AIM OF THE TASK:
For the word "calls", state how many lines of the listing below contain it. Give the number and nothing more.

DATA:
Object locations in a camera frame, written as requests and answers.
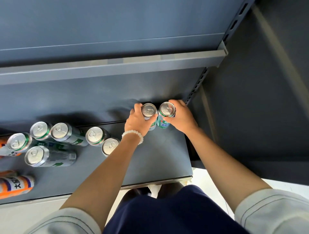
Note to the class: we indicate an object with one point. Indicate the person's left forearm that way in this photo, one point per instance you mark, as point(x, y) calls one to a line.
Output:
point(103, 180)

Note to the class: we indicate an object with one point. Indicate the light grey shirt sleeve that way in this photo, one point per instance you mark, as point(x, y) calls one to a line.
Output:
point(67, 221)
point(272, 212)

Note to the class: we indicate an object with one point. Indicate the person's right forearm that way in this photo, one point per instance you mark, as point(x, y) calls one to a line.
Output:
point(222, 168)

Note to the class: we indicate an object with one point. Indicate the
* * *
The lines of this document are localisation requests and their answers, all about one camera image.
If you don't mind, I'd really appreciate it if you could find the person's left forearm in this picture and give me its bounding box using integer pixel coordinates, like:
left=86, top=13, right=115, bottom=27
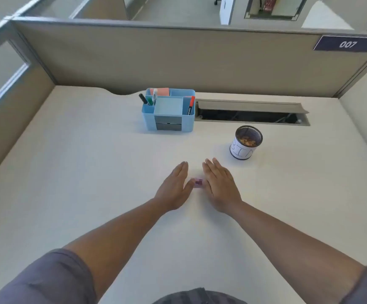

WRITTEN ANSWER:
3